Question · Q4 2025
Didier Scemama from Bank of America asked about the implications of 4F² DRAM on EUV layer count, specifically addressing the market's concern about a potential "cliff" in EUV demand from DRAM customers around 2028 due to tool reuse. He questioned if this risk is diminishing given the need for more advanced litho and expanding wafer capacity driven by AGI. He also inquired about the gross margin outlook for 2026, considering the mix of Low-NA EUV, potential decline in immersion due to China, and the impact of upgrades, and whether the 2027 EUV mix would revert to a majority of 3800E.
Answer
CFO Roger Dassen explained that 4F² structures require more advanced lithography, increasing both immersion and EUV layers.

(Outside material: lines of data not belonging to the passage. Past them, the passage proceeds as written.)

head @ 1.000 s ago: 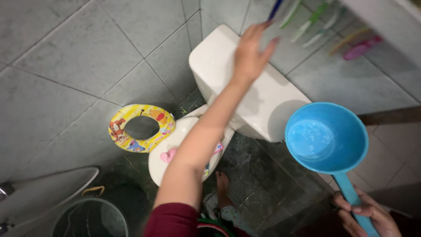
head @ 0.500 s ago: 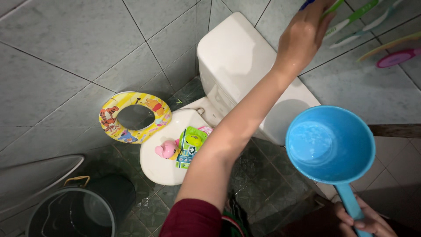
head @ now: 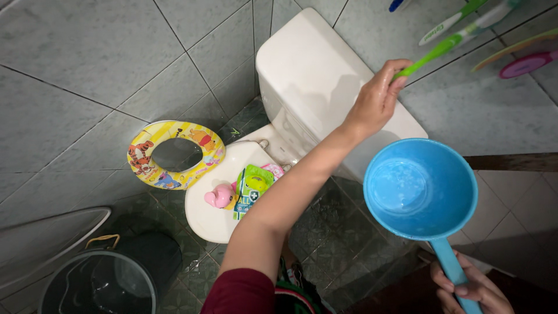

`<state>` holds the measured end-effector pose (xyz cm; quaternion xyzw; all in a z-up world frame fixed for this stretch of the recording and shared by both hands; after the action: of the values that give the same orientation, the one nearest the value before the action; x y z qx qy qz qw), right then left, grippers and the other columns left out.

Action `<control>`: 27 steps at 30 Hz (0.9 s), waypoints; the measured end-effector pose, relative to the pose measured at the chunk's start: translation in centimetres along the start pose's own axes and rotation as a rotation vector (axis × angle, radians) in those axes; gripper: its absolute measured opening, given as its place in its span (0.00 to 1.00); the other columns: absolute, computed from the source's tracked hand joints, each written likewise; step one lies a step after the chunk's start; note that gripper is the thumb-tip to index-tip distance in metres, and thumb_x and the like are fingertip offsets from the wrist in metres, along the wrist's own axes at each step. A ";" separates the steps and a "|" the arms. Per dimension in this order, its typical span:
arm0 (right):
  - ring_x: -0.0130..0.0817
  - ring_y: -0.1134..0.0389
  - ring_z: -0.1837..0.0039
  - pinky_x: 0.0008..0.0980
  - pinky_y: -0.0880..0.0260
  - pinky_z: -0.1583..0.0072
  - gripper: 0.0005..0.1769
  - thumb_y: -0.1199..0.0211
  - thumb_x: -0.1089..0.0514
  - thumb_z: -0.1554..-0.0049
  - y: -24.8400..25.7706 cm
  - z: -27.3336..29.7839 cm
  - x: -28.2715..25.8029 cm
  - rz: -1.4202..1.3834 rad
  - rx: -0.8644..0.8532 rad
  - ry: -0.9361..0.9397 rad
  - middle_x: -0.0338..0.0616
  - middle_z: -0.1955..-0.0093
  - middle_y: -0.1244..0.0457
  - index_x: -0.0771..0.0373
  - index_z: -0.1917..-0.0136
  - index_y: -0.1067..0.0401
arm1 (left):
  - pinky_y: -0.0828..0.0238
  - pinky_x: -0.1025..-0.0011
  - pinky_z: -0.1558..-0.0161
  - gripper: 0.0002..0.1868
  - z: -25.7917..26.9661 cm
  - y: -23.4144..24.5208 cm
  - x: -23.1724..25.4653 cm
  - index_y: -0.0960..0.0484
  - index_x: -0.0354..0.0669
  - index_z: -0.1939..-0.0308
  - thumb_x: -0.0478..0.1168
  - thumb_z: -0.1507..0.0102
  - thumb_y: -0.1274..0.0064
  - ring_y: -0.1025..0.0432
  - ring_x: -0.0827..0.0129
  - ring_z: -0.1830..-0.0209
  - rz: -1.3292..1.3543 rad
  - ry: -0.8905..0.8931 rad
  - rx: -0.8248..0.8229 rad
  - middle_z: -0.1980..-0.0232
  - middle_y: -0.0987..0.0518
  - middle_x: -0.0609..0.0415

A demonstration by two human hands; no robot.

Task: The person washes their hands by pouring water from a bucket over them using a blue scoop, then scrubbing with a bar of soap and rinsing.

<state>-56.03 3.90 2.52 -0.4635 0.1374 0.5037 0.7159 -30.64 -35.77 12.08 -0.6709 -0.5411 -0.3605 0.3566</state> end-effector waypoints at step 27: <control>0.27 0.42 0.72 0.25 0.35 0.73 0.48 0.47 0.66 0.44 -5.7 -3.0 -0.6 -0.141 0.041 0.057 0.52 0.55 0.47 0.72 0.17 0.65 | 0.23 0.74 0.44 0.16 -2.9 -0.1 2.5 0.35 0.48 0.30 0.42 0.22 0.63 0.23 0.74 0.50 0.178 -0.202 -0.099 0.41 0.25 0.52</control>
<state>-50.65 0.83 4.30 -0.4712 0.1351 0.4356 0.7550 -30.60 -37.11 15.63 -0.7660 -0.4940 -0.2843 0.2971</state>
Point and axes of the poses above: each hand's wrist, its own z-axis away from the middle knuckle, its own y-axis out of the back of the hand, x = y × z, the point moved 8 cm from there along -z, towards the middle knuckle
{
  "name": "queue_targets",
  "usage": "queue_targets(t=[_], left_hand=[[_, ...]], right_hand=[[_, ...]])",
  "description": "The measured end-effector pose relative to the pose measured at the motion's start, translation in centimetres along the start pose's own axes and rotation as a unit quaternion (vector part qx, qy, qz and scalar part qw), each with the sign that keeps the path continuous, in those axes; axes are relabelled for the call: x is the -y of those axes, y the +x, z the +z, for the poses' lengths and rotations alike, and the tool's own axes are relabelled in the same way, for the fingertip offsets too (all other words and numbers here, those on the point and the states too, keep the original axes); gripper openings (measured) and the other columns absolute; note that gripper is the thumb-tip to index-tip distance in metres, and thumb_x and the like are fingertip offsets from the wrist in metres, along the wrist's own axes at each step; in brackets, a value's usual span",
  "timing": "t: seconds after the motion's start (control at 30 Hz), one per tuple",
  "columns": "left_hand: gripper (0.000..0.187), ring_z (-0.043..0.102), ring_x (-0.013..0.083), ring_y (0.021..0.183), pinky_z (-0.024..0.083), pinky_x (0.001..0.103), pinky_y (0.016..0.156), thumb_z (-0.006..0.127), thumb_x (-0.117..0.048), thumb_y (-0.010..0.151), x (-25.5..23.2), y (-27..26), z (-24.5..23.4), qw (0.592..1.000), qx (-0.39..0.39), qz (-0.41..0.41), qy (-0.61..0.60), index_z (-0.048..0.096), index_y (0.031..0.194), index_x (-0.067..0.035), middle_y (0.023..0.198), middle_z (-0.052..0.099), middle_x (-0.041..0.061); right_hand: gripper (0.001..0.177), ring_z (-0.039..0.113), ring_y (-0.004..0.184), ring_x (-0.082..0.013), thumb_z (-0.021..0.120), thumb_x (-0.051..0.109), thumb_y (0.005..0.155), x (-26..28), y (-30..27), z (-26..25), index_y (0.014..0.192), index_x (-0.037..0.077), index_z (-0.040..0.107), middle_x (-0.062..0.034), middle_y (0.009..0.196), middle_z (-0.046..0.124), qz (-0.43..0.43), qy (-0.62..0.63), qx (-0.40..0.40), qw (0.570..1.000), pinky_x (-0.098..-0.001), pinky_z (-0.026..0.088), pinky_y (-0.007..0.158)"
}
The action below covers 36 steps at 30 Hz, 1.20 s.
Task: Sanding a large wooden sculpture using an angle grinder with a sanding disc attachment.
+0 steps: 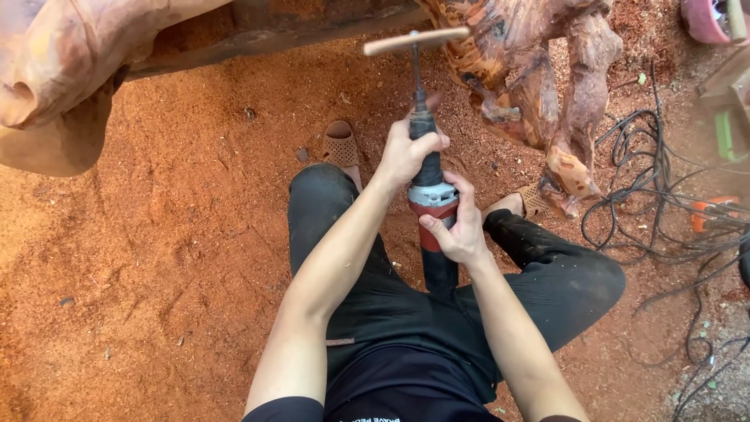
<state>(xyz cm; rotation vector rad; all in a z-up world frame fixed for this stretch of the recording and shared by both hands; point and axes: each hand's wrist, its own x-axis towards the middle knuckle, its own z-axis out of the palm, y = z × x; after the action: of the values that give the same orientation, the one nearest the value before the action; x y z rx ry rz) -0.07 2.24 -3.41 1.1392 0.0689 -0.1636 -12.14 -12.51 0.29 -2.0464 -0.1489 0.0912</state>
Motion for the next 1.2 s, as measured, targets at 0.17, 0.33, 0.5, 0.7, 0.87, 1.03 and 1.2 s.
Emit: queue_targets(t=[0.17,0.33,0.5,0.7,0.87,1.03,1.2], left_hand=[[0.042,0.065,0.0200,0.079,0.054,0.036,0.072,0.079,-0.020,0.069,-1.3,-0.6,0.2,0.999,-0.004,0.002,0.039,0.073,0.107,-0.003,0.090,0.071,0.015],[0.028,0.070,0.0289,0.058,0.063,0.042,0.048,0.077,-0.010,0.070,2.1,1.1,-0.4,0.998,0.014,-0.018,-0.061,0.074,0.094,0.004,0.097,0.070,0.028],[0.023,0.069,0.0207,0.055,0.056,0.036,0.046,0.081,-0.016,0.070,4.1,2.2,-2.0,0.996,-0.063,-0.045,0.038,0.073,0.088,-0.005,0.061,0.064,0.010],[0.019,0.065,0.0252,0.051,0.055,0.037,0.045,0.078,-0.011,0.067,-0.5,1.1,-0.3,0.998,-0.059,-0.030,-0.025,0.067,0.082,-0.005,0.060,0.060,0.011],[0.028,0.067,0.0276,0.053,0.057,0.038,0.045,0.076,-0.008,0.066,-2.9,0.5,0.3,0.998,-0.045,-0.025,-0.026,0.067,0.092,-0.003,0.061,0.060,0.013],[0.039,0.065,0.0196,0.061,0.055,0.035,0.052,0.080,-0.014,0.065,-0.4,1.1,-0.4,0.998,-0.055,-0.012,0.021,0.071,0.102,-0.004,0.065,0.059,0.009],[0.024,0.061,0.0181,0.060,0.050,0.033,0.053,0.079,-0.017,0.063,-3.1,0.2,0.6,0.994,-0.084,-0.037,0.060,0.071,0.084,-0.008,0.059,0.058,0.008]], right_hand=[[0.082,0.063,0.117,-0.0506,0.081,0.044,0.085,-0.5,0.2,0.1,0.148,0.011,0.041,-0.0270,0.129,0.064,-0.006,-0.010,-0.006,1.000,-0.0601,0.049,0.097],[0.083,0.064,0.116,-0.0498,0.080,0.047,0.084,-1.5,0.2,0.5,0.148,0.011,0.041,-0.0276,0.128,0.065,-0.013,-0.002,-0.010,1.000,-0.0595,0.049,0.097],[0.077,0.063,0.116,-0.0522,0.078,0.043,0.087,-0.8,1.9,0.4,0.148,0.013,0.041,-0.0290,0.127,0.064,-0.019,-0.002,0.017,1.000,-0.0616,0.049,0.095],[0.082,0.062,0.119,-0.0496,0.082,0.044,0.084,-1.3,0.6,0.6,0.148,0.013,0.041,-0.0280,0.131,0.062,-0.020,-0.013,-0.011,1.000,-0.0596,0.048,0.099],[0.081,0.061,0.119,-0.0530,0.080,0.046,0.085,-1.3,1.3,0.7,0.147,0.012,0.041,-0.0286,0.133,0.062,-0.025,-0.025,-0.003,0.999,-0.0629,0.047,0.099],[0.082,0.061,0.121,-0.0500,0.080,0.049,0.085,-1.6,1.6,1.1,0.147,0.012,0.041,-0.0266,0.135,0.062,-0.021,-0.026,-0.006,0.999,-0.0612,0.047,0.101],[0.082,0.059,0.122,-0.0520,0.079,0.051,0.084,-2.0,1.7,0.8,0.149,0.016,0.040,-0.0266,0.135,0.061,-0.003,-0.045,0.007,0.999,-0.0611,0.045,0.104]])
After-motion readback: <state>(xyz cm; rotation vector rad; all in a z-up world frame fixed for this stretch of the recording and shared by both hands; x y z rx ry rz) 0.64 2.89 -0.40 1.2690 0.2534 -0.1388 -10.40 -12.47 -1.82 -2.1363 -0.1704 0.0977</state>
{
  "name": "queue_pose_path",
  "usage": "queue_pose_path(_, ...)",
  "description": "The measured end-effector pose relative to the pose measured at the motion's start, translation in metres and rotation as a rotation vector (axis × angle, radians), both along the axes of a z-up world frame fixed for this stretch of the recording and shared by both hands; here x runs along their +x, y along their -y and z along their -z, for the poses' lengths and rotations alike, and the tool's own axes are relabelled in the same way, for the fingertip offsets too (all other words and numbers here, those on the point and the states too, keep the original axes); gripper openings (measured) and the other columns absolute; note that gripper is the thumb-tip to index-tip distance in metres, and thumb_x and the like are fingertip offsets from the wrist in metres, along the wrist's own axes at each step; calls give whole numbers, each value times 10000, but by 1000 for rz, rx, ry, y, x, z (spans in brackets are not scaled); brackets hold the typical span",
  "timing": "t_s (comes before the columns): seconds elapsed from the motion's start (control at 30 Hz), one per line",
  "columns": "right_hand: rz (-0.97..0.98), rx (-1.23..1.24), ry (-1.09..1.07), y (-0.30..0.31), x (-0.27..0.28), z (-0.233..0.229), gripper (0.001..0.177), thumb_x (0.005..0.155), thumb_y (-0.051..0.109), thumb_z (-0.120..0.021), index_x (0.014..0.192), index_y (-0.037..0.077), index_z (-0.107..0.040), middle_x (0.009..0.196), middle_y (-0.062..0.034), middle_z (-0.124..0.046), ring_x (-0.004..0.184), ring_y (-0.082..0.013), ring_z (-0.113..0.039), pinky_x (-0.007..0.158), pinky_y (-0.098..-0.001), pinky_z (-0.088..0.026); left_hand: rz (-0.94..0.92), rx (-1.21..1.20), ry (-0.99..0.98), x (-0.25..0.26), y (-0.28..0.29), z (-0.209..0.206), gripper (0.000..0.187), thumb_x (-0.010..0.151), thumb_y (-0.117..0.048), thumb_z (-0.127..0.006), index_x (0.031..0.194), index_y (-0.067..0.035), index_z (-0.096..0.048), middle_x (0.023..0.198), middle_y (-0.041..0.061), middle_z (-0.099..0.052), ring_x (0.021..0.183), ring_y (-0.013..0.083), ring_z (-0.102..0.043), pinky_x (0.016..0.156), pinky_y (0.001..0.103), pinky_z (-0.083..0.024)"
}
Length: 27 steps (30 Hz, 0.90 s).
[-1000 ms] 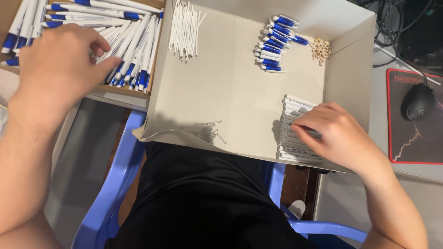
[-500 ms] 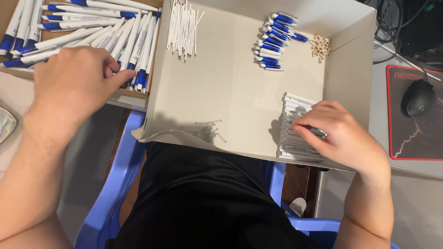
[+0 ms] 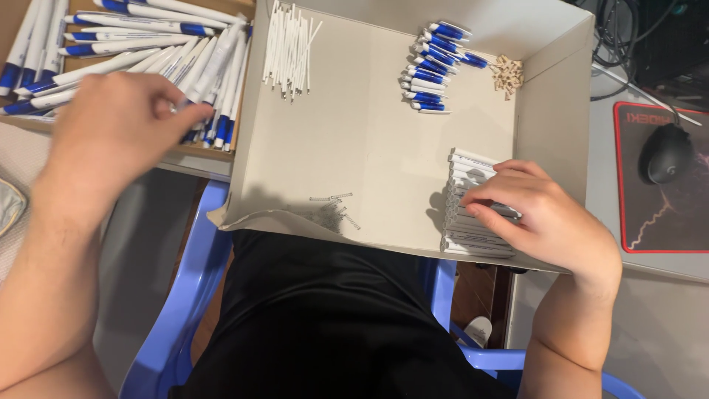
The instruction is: Disassembling pens and sorting the caps, barrels, and ink cartridges into organized piles.
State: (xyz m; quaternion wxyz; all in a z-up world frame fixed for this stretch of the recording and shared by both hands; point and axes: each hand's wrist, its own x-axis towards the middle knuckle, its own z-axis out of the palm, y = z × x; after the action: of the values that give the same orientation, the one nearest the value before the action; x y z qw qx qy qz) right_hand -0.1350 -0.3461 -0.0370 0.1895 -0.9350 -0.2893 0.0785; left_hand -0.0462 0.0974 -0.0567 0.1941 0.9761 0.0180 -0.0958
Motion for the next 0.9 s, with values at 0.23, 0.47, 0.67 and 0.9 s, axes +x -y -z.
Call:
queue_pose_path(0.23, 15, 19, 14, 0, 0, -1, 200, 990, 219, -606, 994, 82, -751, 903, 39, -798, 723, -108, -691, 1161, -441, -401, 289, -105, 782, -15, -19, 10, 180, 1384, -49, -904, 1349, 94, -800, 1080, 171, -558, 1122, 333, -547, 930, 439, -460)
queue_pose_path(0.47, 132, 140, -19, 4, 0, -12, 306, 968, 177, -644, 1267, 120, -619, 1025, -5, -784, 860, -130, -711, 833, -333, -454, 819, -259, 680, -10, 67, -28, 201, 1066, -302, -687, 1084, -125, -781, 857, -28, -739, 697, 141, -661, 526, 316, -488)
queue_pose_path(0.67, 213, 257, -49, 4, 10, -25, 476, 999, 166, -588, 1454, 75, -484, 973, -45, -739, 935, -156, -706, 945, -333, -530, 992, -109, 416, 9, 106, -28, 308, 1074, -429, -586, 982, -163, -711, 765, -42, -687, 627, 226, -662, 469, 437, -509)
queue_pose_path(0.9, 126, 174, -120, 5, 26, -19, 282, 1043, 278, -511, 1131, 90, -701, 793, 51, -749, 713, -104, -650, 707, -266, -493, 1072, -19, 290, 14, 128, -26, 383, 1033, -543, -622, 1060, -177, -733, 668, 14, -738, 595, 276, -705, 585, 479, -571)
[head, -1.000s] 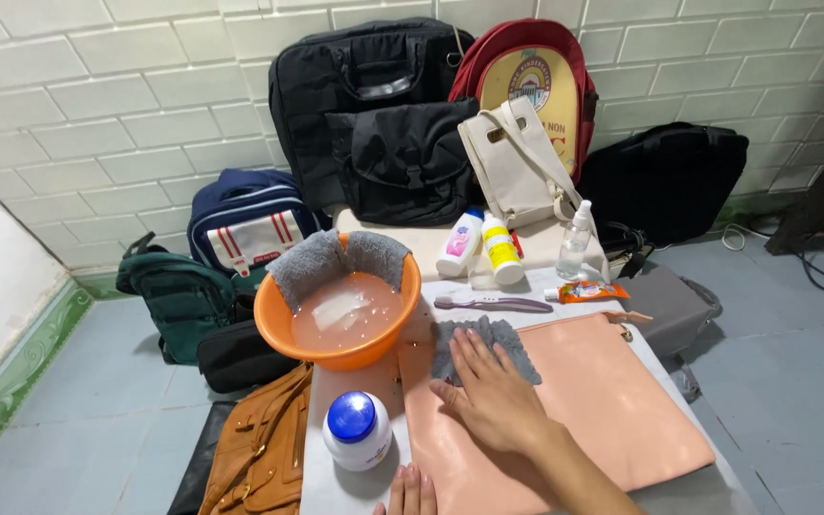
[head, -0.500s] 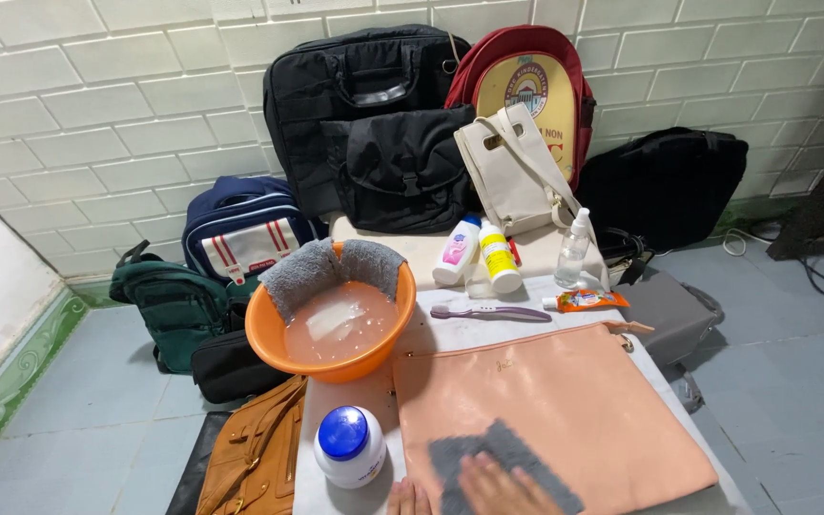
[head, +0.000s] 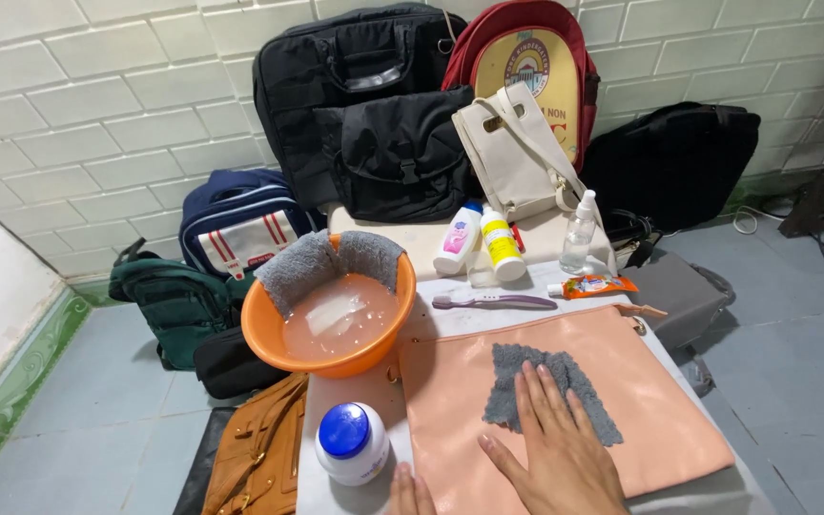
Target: Cleaning leather items by wiping them with a damp cloth dipped in soapy water.
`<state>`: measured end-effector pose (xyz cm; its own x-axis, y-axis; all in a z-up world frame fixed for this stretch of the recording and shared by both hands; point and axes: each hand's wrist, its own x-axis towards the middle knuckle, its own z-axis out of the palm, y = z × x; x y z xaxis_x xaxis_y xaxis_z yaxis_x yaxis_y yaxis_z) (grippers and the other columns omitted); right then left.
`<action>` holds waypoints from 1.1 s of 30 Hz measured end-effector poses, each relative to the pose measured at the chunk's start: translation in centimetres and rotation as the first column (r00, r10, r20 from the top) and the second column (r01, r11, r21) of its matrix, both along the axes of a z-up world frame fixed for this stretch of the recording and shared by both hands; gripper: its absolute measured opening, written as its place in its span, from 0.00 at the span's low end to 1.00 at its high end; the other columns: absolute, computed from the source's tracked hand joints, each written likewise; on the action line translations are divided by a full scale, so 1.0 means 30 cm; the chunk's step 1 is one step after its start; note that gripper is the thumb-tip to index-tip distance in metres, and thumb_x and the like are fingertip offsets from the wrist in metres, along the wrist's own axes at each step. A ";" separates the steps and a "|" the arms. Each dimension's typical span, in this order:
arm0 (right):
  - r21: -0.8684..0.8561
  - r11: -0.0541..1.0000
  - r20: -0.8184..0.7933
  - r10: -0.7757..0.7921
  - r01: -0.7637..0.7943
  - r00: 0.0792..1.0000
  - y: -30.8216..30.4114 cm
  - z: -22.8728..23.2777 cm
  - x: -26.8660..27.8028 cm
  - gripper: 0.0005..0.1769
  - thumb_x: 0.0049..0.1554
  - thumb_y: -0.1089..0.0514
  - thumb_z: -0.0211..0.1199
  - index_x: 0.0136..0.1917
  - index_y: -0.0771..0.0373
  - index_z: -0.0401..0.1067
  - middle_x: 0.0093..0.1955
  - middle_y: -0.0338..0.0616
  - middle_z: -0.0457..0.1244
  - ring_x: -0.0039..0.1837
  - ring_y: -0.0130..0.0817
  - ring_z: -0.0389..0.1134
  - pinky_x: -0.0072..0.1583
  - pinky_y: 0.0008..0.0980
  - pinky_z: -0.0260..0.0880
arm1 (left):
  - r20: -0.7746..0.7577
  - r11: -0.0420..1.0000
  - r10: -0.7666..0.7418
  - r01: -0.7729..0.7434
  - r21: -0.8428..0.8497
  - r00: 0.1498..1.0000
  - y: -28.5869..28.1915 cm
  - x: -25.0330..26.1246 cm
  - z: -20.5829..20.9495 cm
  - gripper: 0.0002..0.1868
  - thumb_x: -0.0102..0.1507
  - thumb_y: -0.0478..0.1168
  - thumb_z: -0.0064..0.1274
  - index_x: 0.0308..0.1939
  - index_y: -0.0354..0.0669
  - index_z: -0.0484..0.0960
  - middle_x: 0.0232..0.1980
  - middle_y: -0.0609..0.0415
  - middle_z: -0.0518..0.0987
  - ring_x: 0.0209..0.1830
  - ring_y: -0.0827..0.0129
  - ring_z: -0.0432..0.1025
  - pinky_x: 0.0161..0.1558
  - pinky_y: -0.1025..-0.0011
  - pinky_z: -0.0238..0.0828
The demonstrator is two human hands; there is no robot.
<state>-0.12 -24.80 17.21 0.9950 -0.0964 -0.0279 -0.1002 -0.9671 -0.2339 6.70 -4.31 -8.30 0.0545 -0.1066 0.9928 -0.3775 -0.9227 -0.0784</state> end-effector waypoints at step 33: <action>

CEO Christophe Fouquet added that customers dislike "cliffs" and optimize technology over several nodes, finding EUV beneficial for simplifying processes, reducing cycle time, and increasing capacity. He expressed confidence that litho intensity will grow with 4F² for both DUV and EUV. Roger Dassen detailed gross margin factors for 2026: headwinds include more 3600s in EUV mix, immersion sales below 2025 (due to supply constraints, not demand), more dry sales (lower GM), and High NA's initial depressing effect. Tailwinds include higher EUV unit numbers, with installed base upgrades being a significant swing factor. He confirmed the 2027 EUV mix should be substantially better, with more 3800E and next-generation tools.